Los chicos pasaron riendo. Iban tirándose harina y papel picado. Nos saludaron y prosiguieron rumbo al pueblo. Con Estela entre mis brazos, los vi perderse en una de las primeras calles. Era una noche brumosa por el polvo que se levantaba permanentemente a causa de los bailes. Cuando bajé la vista, me encontré con los ojos abiertos de mi novia fijos en mí.

—¿Estás bien? —le pregunté con temor.

Ella sólo me observaba, en silencio. La acari­cié. Estuvimos así unos segundos. Después la boca se le empezó a deformar y le reventó en una carcajada.

Se incorporó.

—Yo te puedo a vos —dijo con voz gruesa.

Caminó un trecho en cuatro patas. Después se puso de pie. Me arrojé encima y la abracé por la espalda. Ella se revolvió como loca para zafarse, pero yo había atenazado mis manos sobre su estómago. Aunque su fuerza era brutal, no pudo desprenderse.

—Quedate quieta —le ordené.

—Soltame que te mato.

—Si te quedás quieta, te suelto.

Yo la sentía jadear agitada; algo pegajoso me mojó las manos. De repente volteó la cabeza y noté que de su boca salía una baba oscura. La apreté más. Hizo un último esfuerzo y tensó los músculos. La aguanté. Después de algunos segundos se aflojó y cayó desmayada. Deposité su cuerpo relajado sobre la arena.

Permanecí a su lado un rato para verificar que no fingía y fui corriendo al pueblo a buscar a doña Sara, una vieja rezadora.

La mujer me atendió medio dormida asomando su cabeza de tortuga por la puerta entornada.

—¿Qué hay? —preguntó.

Le expliqué lo que sucedía, pero con la agitación no podía hablar con claridad.

Al fin, le hice entender que Estela estaba mal y me dijo que la aguardara.

Doña Sara salió en seguida, cubierta con una manta.

Fuimos a paso rápido, mientras yo intentaba darle más detalles del extraño comportamiento de mi novia.

Desde lejos, antes de que llegáramos, vi que Estela no estaba en el sitio donde la había dejado. Busqué a lo largo de la ruta. La descubrí deambulando más allá del cruce. Parecía un espectro, con su traje de carnaval.

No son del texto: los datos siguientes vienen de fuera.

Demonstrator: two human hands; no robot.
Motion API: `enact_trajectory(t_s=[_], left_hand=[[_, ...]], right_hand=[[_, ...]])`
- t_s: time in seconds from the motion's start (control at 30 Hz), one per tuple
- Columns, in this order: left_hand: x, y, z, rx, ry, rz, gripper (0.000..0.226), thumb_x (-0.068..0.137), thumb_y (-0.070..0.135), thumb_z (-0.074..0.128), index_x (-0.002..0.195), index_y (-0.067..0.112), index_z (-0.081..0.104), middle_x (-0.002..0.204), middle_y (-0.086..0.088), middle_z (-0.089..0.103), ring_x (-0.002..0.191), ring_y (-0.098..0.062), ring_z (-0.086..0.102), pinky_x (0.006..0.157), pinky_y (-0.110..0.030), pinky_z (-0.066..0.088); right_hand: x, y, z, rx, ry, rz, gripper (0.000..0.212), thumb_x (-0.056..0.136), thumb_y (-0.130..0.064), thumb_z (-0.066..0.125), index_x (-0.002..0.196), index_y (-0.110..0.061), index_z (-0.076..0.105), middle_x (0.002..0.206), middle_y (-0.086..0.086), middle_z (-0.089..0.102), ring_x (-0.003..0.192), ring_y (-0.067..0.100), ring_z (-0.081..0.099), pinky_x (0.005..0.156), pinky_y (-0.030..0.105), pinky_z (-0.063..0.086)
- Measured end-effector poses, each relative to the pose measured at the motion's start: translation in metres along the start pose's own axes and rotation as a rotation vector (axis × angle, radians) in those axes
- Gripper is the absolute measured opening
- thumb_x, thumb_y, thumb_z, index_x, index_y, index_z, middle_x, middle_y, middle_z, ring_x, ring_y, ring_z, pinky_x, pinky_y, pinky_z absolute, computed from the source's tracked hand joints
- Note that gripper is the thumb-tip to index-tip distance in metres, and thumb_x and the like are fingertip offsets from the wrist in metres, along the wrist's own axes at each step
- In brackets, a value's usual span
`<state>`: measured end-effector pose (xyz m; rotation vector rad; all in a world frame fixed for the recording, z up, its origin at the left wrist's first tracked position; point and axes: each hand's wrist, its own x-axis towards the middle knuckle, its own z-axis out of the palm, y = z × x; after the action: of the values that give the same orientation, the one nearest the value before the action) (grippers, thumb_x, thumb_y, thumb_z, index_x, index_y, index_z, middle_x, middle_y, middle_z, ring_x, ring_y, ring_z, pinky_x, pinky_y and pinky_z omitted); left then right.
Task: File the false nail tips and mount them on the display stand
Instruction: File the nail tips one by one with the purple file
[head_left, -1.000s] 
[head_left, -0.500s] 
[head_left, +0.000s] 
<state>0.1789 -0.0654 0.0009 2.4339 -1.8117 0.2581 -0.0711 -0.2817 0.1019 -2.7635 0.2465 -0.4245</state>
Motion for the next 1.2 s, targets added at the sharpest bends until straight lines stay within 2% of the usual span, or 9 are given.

Era un disfraz de viuda, negro y largo, y las luces de los vehículos que pasaban lo hacían relampaguear.

La alcanzamos y empezamos a corretearla por el campo, porque no quería detenerse a escucharnos.

Con doña Sara la agarramos y la tironeamos hacia el pueblo.

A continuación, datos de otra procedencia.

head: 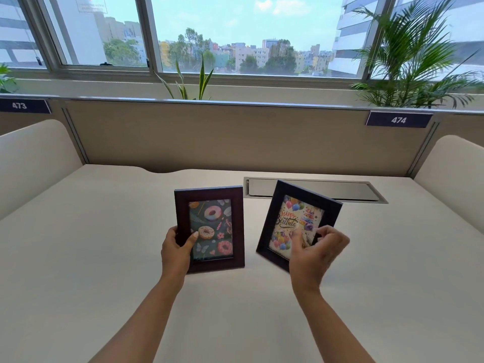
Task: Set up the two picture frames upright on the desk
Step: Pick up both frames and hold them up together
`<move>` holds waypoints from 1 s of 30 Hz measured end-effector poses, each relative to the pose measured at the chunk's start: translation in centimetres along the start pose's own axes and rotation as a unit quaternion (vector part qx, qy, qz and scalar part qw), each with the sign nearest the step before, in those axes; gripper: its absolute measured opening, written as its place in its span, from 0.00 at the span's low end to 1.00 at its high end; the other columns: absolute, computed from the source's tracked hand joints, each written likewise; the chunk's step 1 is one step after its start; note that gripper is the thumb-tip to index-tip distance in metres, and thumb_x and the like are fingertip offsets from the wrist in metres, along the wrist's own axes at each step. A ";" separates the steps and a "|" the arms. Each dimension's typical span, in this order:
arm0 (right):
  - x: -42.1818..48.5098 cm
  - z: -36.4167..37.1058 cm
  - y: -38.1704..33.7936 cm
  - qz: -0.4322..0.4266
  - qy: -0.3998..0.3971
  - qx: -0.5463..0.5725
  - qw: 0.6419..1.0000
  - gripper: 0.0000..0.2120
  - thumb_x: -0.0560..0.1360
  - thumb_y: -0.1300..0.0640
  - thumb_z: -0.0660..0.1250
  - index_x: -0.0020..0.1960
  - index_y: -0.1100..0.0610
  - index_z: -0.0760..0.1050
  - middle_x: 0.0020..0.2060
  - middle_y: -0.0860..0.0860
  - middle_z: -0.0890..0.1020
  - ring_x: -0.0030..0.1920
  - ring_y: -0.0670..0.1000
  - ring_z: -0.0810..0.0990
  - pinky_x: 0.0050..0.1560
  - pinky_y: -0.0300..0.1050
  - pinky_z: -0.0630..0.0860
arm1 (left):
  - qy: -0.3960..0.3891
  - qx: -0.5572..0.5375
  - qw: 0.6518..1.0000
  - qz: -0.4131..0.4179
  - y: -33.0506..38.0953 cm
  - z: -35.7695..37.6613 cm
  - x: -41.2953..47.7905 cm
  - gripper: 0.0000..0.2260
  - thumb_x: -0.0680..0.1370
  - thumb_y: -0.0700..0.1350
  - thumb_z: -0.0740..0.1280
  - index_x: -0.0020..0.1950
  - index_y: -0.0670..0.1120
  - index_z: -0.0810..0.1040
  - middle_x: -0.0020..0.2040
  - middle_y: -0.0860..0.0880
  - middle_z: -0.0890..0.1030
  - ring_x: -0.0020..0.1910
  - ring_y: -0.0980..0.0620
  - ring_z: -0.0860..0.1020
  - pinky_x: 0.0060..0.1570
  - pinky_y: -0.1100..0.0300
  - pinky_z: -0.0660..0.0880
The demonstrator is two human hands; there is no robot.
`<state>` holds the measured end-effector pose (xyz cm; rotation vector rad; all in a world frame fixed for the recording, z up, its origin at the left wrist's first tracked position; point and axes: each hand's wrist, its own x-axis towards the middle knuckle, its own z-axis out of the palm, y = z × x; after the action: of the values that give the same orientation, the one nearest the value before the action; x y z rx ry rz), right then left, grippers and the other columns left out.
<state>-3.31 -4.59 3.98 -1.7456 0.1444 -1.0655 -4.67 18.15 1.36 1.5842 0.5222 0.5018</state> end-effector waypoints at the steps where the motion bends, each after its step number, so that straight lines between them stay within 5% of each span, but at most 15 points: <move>1: 0.4 -0.5 0.4 0.020 0.020 -0.010 1.000 0.18 0.67 0.66 0.73 0.48 0.67 0.66 0.49 0.65 0.70 0.51 0.56 0.69 0.49 0.53 0.76 | -0.002 -0.001 1.000 -0.001 0.0 0.1 -0.2 0.16 0.77 0.42 0.67 0.64 0.40 0.70 0.60 0.41 0.78 0.54 0.48 0.76 0.48 0.55 0.78; 4: 1.1 -1.6 1.9 0.110 0.011 -0.016 0.994 0.26 0.65 0.65 0.75 0.57 0.67 0.65 0.56 0.66 0.69 0.55 0.61 0.70 0.53 0.58 0.75 | -0.009 -0.003 1.000 0.002 -0.1 0.2 -0.8 0.16 0.77 0.40 0.67 0.63 0.40 0.71 0.57 0.42 0.78 0.55 0.45 0.77 0.49 0.55 0.78; 9: 0.9 -2.7 4.2 0.246 -0.180 0.034 0.952 0.29 0.70 0.62 0.71 0.66 0.59 0.61 0.64 0.59 0.71 0.63 0.55 0.70 0.55 0.49 0.74 | -0.015 -0.015 1.000 -0.011 -1.0 0.3 -1.8 0.15 0.76 0.37 0.68 0.61 0.40 0.71 0.58 0.42 0.79 0.54 0.45 0.77 0.53 0.52 0.77; 19: 0.3 -3.7 5.6 0.283 -0.274 0.050 0.918 0.21 0.75 0.60 0.66 0.66 0.60 0.67 0.62 0.59 0.77 0.59 0.55 0.75 0.58 0.53 0.75 | -0.062 0.033 0.997 -0.042 -2.5 -0.1 -3.2 0.18 0.74 0.36 0.70 0.64 0.38 0.74 0.58 0.42 0.80 0.55 0.43 0.78 0.60 0.50 0.75; 30: 0.2 -3.9 6.4 0.271 -0.279 0.086 0.917 0.18 0.74 0.61 0.66 0.63 0.61 0.70 0.57 0.59 0.79 0.53 0.54 0.77 0.53 0.51 0.78 | -0.085 -0.066 0.993 -0.043 -2.1 -0.3 -4.4 0.13 0.79 0.39 0.63 0.65 0.40 0.72 0.55 0.45 0.79 0.55 0.46 0.77 0.57 0.56 0.74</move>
<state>-3.50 -10.35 -0.84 -1.6433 0.1571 -0.1547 -8.43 15.91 -0.77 1.4550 0.4173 0.3251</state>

—Déjenme, mierdas —gritaba Estela y se reía. Rugía, nos pateaba. A veces lograba arrastrarnos un trecho, pero en seguida se cansaba y volvíamos a empujarla hacia las casas.

La vieja sacó desde abajo de la manta un frasco con agua bendita y comenzó a rezar entre los ronquidos de burla de Estela, que desfallecía contrayéndose como una lombriz en la sal. Luego se recuperaba, se alejaba unos pasos y de inmediato volvía y enfrentaba a doña Sara con insultos rarísimos y asquerosos.

Alguna gente había acudido y nos contemplaba.

La vieja recogió un poco de agua del frasco entre los dedos y empezó a rociarla con apuro; sentí que algunas gotas me salpicaban en la cara, pero Estela no se mojaba. Le tiró directamente con la boca del frasco. El agua bendita no la tocó, la atravesó y cayó manchando la tierra.